→ Brief
Every single record below is to be reproduced exactly.

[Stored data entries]
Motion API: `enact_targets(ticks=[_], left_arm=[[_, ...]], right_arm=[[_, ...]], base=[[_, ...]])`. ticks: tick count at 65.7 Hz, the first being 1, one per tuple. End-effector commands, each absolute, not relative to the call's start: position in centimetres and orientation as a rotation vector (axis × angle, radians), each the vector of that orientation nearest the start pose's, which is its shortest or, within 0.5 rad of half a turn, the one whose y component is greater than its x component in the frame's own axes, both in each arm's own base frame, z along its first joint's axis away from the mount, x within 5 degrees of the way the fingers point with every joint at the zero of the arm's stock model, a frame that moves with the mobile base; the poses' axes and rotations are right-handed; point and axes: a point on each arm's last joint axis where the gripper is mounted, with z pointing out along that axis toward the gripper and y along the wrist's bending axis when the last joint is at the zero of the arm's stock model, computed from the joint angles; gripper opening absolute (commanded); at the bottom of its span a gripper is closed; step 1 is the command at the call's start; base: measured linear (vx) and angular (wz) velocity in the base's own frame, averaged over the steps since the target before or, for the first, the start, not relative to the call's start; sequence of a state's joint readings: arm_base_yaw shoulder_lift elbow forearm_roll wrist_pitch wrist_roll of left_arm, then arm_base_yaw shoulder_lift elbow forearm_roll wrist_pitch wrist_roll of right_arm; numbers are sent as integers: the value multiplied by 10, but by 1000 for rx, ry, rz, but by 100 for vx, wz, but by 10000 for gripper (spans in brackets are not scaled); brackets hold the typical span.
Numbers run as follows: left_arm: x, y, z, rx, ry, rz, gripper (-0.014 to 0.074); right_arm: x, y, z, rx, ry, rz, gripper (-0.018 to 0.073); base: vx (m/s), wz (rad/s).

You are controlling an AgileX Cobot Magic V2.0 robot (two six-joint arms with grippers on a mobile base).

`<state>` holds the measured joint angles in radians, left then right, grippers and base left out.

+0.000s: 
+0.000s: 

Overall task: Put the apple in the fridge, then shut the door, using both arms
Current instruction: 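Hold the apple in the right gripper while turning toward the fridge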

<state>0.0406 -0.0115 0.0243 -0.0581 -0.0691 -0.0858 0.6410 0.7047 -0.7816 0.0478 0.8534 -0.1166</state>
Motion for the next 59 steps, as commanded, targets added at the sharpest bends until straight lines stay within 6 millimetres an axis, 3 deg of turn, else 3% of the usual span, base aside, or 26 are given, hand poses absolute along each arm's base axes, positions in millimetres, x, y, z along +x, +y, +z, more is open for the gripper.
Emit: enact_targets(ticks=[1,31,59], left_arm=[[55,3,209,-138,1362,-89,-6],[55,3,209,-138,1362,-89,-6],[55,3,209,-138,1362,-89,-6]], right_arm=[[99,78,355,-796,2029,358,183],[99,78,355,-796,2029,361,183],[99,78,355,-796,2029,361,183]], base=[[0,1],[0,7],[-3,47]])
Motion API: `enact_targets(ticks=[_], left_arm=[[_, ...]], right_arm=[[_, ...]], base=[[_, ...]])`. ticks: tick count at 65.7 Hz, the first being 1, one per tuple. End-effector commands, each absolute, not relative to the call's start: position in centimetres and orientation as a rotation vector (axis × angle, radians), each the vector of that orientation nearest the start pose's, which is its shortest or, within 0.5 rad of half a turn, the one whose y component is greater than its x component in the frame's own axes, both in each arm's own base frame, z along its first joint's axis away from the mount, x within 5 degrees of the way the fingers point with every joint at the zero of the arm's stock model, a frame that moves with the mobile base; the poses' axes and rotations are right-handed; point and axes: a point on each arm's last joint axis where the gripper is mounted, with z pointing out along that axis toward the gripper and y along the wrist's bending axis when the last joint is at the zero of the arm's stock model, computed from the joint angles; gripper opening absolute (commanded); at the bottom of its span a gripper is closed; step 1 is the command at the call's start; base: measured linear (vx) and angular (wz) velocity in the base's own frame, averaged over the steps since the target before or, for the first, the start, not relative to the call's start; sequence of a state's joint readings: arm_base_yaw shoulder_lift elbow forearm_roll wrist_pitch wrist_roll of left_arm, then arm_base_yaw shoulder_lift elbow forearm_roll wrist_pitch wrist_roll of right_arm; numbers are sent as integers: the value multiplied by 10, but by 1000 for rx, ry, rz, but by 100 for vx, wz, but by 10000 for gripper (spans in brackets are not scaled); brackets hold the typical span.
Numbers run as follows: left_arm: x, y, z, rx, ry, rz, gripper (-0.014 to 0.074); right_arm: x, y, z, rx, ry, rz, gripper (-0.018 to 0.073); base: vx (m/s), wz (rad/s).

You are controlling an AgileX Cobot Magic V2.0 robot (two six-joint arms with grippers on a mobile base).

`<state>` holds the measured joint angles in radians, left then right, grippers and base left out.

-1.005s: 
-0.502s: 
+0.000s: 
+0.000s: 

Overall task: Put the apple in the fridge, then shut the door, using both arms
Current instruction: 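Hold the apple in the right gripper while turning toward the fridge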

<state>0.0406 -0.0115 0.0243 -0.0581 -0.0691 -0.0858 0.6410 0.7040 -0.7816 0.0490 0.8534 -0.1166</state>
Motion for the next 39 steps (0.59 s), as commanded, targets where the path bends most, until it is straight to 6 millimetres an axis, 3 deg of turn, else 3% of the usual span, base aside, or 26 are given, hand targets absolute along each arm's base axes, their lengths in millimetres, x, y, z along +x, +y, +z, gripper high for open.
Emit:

→ The completed task
Motion API: `enact_targets(ticks=[_], left_arm=[[_, ...]], right_arm=[[_, ...]], base=[[_, ...]])`. ticks: tick count at 65.7 Hz, the first being 1, one per tuple. End-effector commands, each absolute, not relative to the call's start: position in centimetres and orientation as a rotation vector (axis × angle, radians), each the vector of that orientation nearest the start pose's, which is its shortest or, within 0.5 rad of half a turn, the one whose y component is greater than its x component in the frame's own axes, both in each arm's own base frame, z along its first joint's axis away from the mount, x within 5 degrees of the way the fingers point with every joint at the zero of the arm's stock model, a frame that moves with the mobile base; the poses' axes and rotations are right-handed; point and axes: a point on each arm's last joint axis where the gripper is mounted, with z pointing out along that axis toward the gripper and y along the wrist's bending axis when the last joint is at the zero of the arm's stock model, computed from the joint angles; gripper opening absolute (commanded); at the bottom of its span a gripper is closed; step 1 is the command at the call's start; base: measured linear (vx) and angular (wz) velocity in the base's own frame, averaged over the steps since the target before or, for the first, the start, not relative to the call's start; sequence of a state's joint readings: arm_base_yaw shoulder_lift elbow forearm_roll wrist_pitch wrist_roll of left_arm, then arm_base_yaw shoulder_lift elbow forearm_roll wrist_pitch wrist_roll of right_arm; numbers are sent as integers: the value multiplied by 10, but by 1000 for rx, ry, rz, but by 100 for vx, wz, but by 10000 for gripper (spans in brackets are not scaled); brackets hold the typical span.
Numbers run as follows: left_arm: x, y, z, rx, ry, rz, gripper (-0.014 to 0.074); right_arm: x, y, z, rx, ry, rz, gripper (-0.018 to 0.073); base: vx (m/s), wz (rad/s).

You are controlling an AgileX Cobot Magic V2.0 robot (two six-joint arms with grippers on a mobile base).

`<state>` holds the measured joint angles in radians, left then right, grippers and base left out.

+0.000s: 
+0.000s: 

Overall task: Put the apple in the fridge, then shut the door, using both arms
Current instruction: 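Hold the apple in the right gripper while turning toward the fridge
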
<state>0.0406 -0.0115 0.0243 -0.0581 -0.0691 -0.0858 0.6410 0.7047 -0.7816 0.0478 0.8534 -0.1166</state>
Motion for the next 59 steps, as commanded, targets added at the sharpest bends until straight lines stay within 6 millimetres an axis, 3 deg of turn, else 3% of the usual span, base aside, or 26 are given, hand poses absolute along each arm's base axes, positions in millimetres, x, y, z along +x, +y, +z, more is open for the gripper.
Emit: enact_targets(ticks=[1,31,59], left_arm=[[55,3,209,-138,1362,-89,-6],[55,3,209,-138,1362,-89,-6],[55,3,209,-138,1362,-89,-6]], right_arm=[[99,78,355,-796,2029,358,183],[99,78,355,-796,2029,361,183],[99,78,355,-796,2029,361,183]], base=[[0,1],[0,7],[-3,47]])
Motion API: `enact_targets(ticks=[_], left_arm=[[_, ...]], right_arm=[[_, ...]], base=[[_, ...]])`. ticks: tick count at 65.7 Hz, the first being 1, one per tuple. End-effector commands, each absolute, not relative to the call's start: position in centimetres and orientation as a rotation vector (axis × angle, radians), each the vector of that orientation nearest the start pose's, which is its shortest or, within 0.5 rad of half a turn, the one whose y component is greater than its x component in the frame's own axes, both in each arm's own base frame, z along its first joint's axis away from the mount, x within 5 degrees of the way the fingers point with every joint at the zero of the arm's stock model, a frame that moves with the mobile base; the poses' axes and rotations are right-handed; point and axes: a point on each arm's last joint axis where the gripper is mounted, with z pointing out along that axis toward the gripper and y along the wrist's bending axis when the last joint is at the zero of the arm's stock model, computed from the joint angles; gripper opening absolute (commanded); at the bottom of its span a gripper is closed; step 1 is the command at the call's start; base: measured linear (vx) and angular (wz) velocity in the base's own frame, averaged over the steps since the target before or, for the first, the start, not relative to the call's start; sequence of a state's joint readings: arm_base_yaw shoulder_lift elbow forearm_roll wrist_pitch wrist_roll of left_arm, then arm_base_yaw shoulder_lift elbow forearm_roll wrist_pitch wrist_roll of right_arm; numbers are sent as integers: the value multiplied by 10, but by 1000 for rx, ry, rz, but by 100 for vx, wz, but by 10000 for gripper (spans in brackets are not scaled); brackets hold the typical span.
Numbers run as follows: left_arm: x, y, z, rx, ry, rz, gripper (-0.014 to 0.074); right_arm: x, y, z, rx, ry, rz, gripper (-0.018 to 0.073); base: vx (m/s), wz (rad/s).

You are controlling an AgileX Cobot Magic V2.0 robot (two six-joint arms with grippers on a mobile base).

`<state>` holds the measured joint angles in radians, left then right, grippers and base left out.

-1.005s: 
-0.502s: 
+0.000s: 
+0.000s: 

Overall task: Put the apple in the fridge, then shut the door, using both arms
Current instruction: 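Hold the apple in the right gripper while turning toward the fridge
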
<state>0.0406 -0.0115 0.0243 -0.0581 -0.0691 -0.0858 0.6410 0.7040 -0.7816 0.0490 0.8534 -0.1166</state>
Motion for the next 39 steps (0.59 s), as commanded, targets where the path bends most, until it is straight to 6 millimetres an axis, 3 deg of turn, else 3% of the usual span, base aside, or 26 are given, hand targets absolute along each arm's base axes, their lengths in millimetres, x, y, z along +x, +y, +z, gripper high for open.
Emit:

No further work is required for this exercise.